Being True to You - Dawn Fraser

Dawn Fraser_blog

Shaking off the nerves on the starting blocks while impatiently awaiting the crack of the starter’s pistol and visualizing her victorious race plan were things Dawn Fraser mastered like few other athletes.  Her ability to strive with single minded focus on being “the best swimmer in the world” meant Dawn never gave up despite the many obstacles life put in her path.  Each time - against the odds - she recovered, remained determined, and came back working even harder to achieve the level of excellence necessary to put herself in a winning position.

From a very young age, Dawn Fraser loved to swim.  And swim she did!  Like no other before her or since.  Born in 1937 as the youngest of eight children growing up in working-class Balmain in Sydney, money was scarce.  Swimming was fun, cheap and Dawn was a natural at it. Her talent was spotted by a local coach, Harry Gallagher, who began the coaching process that would take her to greatness.

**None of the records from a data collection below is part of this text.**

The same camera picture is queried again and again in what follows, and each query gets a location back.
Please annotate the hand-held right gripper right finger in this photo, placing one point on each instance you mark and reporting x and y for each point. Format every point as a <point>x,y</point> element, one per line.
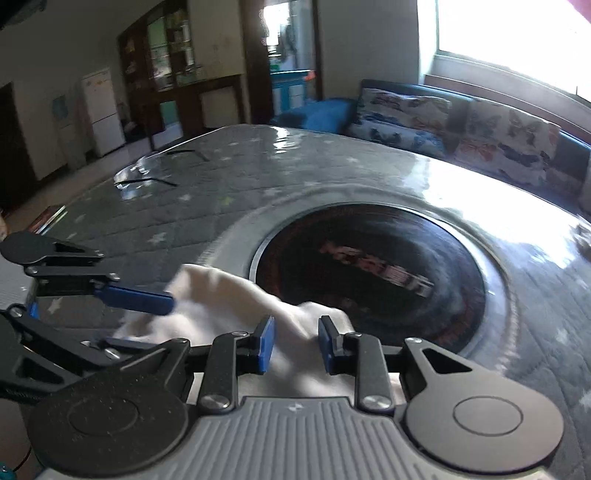
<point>325,344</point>

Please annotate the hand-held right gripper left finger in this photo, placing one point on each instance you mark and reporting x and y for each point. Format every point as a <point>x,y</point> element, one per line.
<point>265,344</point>

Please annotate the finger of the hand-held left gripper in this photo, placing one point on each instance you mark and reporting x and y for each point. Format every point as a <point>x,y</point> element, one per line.
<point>60,339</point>
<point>138,300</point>

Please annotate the cream white garment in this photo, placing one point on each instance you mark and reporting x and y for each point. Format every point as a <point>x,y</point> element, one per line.
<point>221,300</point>

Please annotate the round black induction cooktop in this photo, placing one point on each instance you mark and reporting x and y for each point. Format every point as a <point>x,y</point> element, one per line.
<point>369,277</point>

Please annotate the water dispenser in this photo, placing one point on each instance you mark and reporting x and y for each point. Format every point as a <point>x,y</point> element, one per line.
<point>69,134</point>

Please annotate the white refrigerator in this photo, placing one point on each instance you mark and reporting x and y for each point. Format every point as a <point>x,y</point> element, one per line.
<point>104,110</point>

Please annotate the blue sofa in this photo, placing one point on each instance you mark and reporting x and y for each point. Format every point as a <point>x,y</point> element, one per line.
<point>318,115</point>

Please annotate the small butterfly print cushion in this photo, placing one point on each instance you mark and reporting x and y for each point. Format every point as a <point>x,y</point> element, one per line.
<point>397,120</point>

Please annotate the dark wooden cabinet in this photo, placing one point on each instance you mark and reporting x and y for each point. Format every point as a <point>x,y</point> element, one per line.
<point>184,69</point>

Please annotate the blue cabinet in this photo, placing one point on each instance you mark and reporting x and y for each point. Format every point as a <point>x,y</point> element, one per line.
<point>288,92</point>

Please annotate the window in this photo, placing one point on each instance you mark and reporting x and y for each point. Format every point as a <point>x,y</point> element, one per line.
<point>517,37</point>

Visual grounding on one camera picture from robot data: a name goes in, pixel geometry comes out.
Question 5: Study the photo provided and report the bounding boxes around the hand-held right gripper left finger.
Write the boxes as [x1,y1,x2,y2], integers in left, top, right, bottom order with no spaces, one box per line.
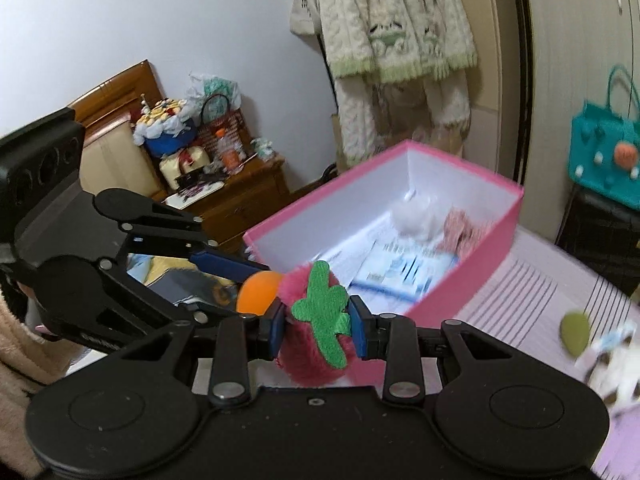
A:
[107,305,287,408]

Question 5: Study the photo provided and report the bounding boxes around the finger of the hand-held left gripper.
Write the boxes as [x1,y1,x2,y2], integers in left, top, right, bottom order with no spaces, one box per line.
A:
[92,187,273,283]
[37,255,263,356]

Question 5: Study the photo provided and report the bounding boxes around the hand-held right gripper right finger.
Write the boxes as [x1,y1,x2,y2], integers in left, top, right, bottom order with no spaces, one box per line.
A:
[348,296,526,406]

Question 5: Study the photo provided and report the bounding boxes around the pink strawberry plush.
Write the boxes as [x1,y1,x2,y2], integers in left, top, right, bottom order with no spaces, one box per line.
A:
[274,260,358,387]

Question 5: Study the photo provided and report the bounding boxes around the orange carrot toy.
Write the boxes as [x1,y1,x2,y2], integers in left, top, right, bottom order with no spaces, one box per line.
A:
[236,271,282,317]

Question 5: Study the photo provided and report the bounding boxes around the blue white wet wipes packet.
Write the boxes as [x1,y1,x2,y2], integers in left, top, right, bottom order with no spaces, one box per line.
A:
[350,240,461,306]

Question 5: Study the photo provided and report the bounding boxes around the white bath loofah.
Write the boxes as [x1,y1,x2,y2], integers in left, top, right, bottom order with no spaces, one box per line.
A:
[390,195,448,241]

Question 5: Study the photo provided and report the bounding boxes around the pink cardboard box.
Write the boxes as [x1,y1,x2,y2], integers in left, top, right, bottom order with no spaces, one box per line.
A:
[243,140,524,321]

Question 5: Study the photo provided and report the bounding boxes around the pink floral cloth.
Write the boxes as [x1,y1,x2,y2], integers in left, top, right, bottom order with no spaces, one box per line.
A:
[434,206,488,256]

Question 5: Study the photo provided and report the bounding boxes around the green makeup sponge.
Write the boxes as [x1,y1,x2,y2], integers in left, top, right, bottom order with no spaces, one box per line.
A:
[559,311,591,358]

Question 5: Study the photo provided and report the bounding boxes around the small white tissue packet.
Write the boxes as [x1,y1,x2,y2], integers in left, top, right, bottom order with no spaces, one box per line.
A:
[592,325,635,357]

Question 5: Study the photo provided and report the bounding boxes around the white panda plush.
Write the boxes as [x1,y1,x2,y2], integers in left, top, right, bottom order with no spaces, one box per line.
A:
[574,322,640,413]

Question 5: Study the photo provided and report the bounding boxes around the person's left forearm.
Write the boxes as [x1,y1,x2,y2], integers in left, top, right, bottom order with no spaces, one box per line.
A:
[0,285,71,478]

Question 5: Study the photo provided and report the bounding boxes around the yellow quilted blanket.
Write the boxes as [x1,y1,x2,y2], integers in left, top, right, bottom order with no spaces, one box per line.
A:
[127,254,201,286]

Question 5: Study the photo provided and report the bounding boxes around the wooden nightstand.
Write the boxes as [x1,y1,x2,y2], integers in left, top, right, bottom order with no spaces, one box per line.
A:
[162,157,292,256]

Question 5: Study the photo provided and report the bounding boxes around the printed paper sheet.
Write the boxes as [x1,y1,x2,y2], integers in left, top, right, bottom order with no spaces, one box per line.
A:
[310,210,436,286]

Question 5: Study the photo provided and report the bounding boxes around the orange drink bottle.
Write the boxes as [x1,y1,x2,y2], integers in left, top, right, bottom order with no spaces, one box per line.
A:
[215,129,243,171]

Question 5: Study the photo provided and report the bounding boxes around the cream pouch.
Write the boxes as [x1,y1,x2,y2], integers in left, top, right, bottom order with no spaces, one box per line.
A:
[159,146,212,186]

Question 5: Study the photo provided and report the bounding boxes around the wooden bed headboard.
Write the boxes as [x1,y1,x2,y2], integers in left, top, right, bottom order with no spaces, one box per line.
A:
[67,59,168,201]

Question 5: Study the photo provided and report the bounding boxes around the blue bowl with toys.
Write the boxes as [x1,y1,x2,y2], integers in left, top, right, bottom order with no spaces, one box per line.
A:
[132,95,198,158]

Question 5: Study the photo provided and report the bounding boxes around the brown woven basket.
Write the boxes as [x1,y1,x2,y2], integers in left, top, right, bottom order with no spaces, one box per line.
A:
[197,94,251,161]

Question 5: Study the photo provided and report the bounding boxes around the striped tablecloth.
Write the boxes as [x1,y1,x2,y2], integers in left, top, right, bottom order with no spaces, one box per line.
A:
[450,225,640,480]

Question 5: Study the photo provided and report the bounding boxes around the white green plastic bag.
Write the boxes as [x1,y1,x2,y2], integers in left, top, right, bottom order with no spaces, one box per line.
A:
[187,74,241,111]

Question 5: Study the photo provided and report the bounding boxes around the white fluffy pants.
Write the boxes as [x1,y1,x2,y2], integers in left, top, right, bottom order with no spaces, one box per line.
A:
[332,67,473,161]

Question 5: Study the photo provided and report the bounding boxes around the black clothes rack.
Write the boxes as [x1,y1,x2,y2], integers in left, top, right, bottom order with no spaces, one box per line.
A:
[292,0,343,116]

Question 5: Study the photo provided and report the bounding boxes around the beige canvas tote bag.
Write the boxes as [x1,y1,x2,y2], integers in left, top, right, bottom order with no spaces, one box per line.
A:
[289,0,323,37]

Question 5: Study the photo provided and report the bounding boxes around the white fluffy cardigan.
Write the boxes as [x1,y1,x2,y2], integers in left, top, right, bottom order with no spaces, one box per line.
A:
[312,0,478,81]

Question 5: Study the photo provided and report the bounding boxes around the teal felt handbag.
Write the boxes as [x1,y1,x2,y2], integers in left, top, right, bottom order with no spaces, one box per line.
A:
[567,64,640,196]

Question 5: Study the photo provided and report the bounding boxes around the beige wardrobe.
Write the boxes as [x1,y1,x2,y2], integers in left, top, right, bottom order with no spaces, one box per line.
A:
[470,0,640,186]

She became a legend to not only Australia, but the World.

However, the single-minded focus and ambitious determination to win that were key ingredients in her success also landed her in hot water with sporting officials.  At 12 years of age Dawn won a local kids Christmas swimming event and was given the “gift” of 2 shillings.  This event gave Dawn her first exposure to the rigid rules and class snobbery that plagued the amateur swimming bureaucracy back in those days.   

“At 12 years of age I was called into the New South Wales Swimming Office, and I went in there with my first coach, who was my cousin, Chuck Miranda, and Berge Phillips sat behind his big, leather desk, and slapped the desk and said, you know, "you will never swim for Australia because you come from Balmain". And I think that's where I started being very rebellious towards officialdom. And I got up and I slapped the desk and said, "Yes I will".” 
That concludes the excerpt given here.